Hacker News new | ask | show | jobs
by dantle 2423 days ago
I'm a bit surprised that this works. It appears that this attack targets a single microphone. However, internal to most of these home assistant devices (e.g. Echo or HomePod) there is an array of microphones. A real sound from a spoken word would probably show up on more than one microphone (with an appropriate time and phase offset), although it seems to not be currently required. It seems like it would be complex or impossible for an attacker to target more than one microphone with this attack.
2 comments

This is covered in the paper. They acknowledge this defense technique while also pointing out that a laser flashlight could be used to illuminate all microphones at once.
The power output would need to be much higher and I'm not sure it'd work as well through glass, I'm thinking something more like multiple lasers?
Perhaps the "all at once" attack could work against today's hardware. This is because the mics (in devices I know of) are co-planar and the user may be speaking to Alexa (or whoever) from directly above or below the device. In this configuration, it is valid for all mics to be receiving the same audio signal simultaneously.

But in some future rev, one could imagine that if the mics in the array are non-coplanar (e.g. at least 4 mics) and sufficiently far from each other, then there is no possible way for the audio signal to reach them at once (unless it is actually light being measured).

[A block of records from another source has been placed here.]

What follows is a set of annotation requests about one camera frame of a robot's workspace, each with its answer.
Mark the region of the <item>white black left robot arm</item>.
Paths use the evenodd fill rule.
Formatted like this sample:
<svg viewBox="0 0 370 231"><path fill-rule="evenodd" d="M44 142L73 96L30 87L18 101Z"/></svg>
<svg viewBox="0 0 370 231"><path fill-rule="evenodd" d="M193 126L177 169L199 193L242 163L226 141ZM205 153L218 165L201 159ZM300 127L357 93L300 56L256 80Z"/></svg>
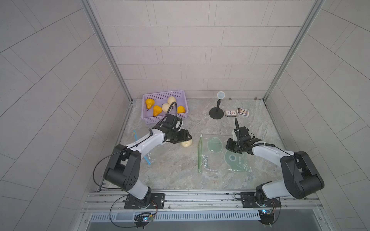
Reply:
<svg viewBox="0 0 370 231"><path fill-rule="evenodd" d="M141 159L165 142L191 141L189 131L181 128L182 122L181 117L169 114L136 142L116 145L104 172L104 180L127 192L135 205L147 208L151 201L151 188L139 180Z"/></svg>

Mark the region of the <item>blue zip-top bag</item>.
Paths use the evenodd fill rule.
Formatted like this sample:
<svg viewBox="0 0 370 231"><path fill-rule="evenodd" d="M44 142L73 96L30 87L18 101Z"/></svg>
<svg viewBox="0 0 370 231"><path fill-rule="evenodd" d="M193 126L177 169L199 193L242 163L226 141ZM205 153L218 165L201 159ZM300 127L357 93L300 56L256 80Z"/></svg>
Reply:
<svg viewBox="0 0 370 231"><path fill-rule="evenodd" d="M161 130L147 128L145 130L141 129L140 132L143 136L130 144L130 147L132 150L141 153L141 159L145 158L152 149L165 143L165 133Z"/></svg>

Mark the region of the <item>yellow pear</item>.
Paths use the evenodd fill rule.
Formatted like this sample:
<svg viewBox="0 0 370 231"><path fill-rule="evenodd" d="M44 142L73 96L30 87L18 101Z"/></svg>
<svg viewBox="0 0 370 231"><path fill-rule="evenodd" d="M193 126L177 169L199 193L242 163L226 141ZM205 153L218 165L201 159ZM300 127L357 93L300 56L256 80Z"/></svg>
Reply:
<svg viewBox="0 0 370 231"><path fill-rule="evenodd" d="M159 116L163 112L162 108L158 105L153 107L153 117Z"/></svg>
<svg viewBox="0 0 370 231"><path fill-rule="evenodd" d="M181 113L186 113L187 111L186 111L186 109L183 107L183 106L179 106L178 108L177 108L177 113L178 114L181 114Z"/></svg>
<svg viewBox="0 0 370 231"><path fill-rule="evenodd" d="M145 105L147 110L151 109L155 105L155 100L153 99L146 99Z"/></svg>

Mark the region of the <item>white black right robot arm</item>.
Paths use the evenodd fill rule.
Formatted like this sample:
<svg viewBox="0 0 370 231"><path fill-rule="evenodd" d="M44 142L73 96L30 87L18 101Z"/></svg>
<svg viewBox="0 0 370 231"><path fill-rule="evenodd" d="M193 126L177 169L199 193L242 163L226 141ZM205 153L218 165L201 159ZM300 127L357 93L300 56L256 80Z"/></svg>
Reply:
<svg viewBox="0 0 370 231"><path fill-rule="evenodd" d="M283 179L263 183L256 187L255 194L241 196L243 202L254 202L257 206L277 207L278 199L292 196L302 199L322 190L325 183L308 153L285 151L274 144L251 136L249 129L234 129L233 138L228 139L226 149L235 154L250 154L263 158L281 168Z"/></svg>

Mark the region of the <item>green zip-top bag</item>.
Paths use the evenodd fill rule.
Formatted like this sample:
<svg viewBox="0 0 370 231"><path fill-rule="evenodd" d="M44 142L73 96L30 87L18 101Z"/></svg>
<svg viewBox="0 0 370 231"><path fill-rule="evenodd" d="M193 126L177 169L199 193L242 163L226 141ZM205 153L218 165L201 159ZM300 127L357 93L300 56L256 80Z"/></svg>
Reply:
<svg viewBox="0 0 370 231"><path fill-rule="evenodd" d="M198 173L247 173L251 172L247 154L228 151L225 135L202 134L198 143Z"/></svg>

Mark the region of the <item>pale round fruit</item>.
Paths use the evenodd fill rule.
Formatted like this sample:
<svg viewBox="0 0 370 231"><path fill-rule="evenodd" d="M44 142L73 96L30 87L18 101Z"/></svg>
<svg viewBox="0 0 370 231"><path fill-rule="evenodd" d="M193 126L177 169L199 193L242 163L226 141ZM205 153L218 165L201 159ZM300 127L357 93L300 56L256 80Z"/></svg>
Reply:
<svg viewBox="0 0 370 231"><path fill-rule="evenodd" d="M170 96L170 97L167 99L167 103L171 105L173 102L176 102L176 98L175 98L175 97L173 97L173 96Z"/></svg>
<svg viewBox="0 0 370 231"><path fill-rule="evenodd" d="M172 110L171 105L168 103L163 104L161 108L162 108L163 113L167 113Z"/></svg>
<svg viewBox="0 0 370 231"><path fill-rule="evenodd" d="M190 139L188 141L181 142L181 145L185 148L190 147L192 145L193 140Z"/></svg>

You could add timing difference to individual lasers as necessary. It's not really more complicated than duplicating the laser setups and feeding them the same signal with time delays. Not a huge step.

However, non-coplanar mics would work for the opposite reason: If they are on different sides of the device, you couldn't reach all of them from the same distant location. So unless all mics receive (more or less) similar sound signals, you could discard it as manipulation.

What about internal microphones?
You could require a signal from >1 microphone, but then that would make the system less reliable if any of the mics were occluded. And this would be to prevent an attack which is kind of ridiculous in the first place.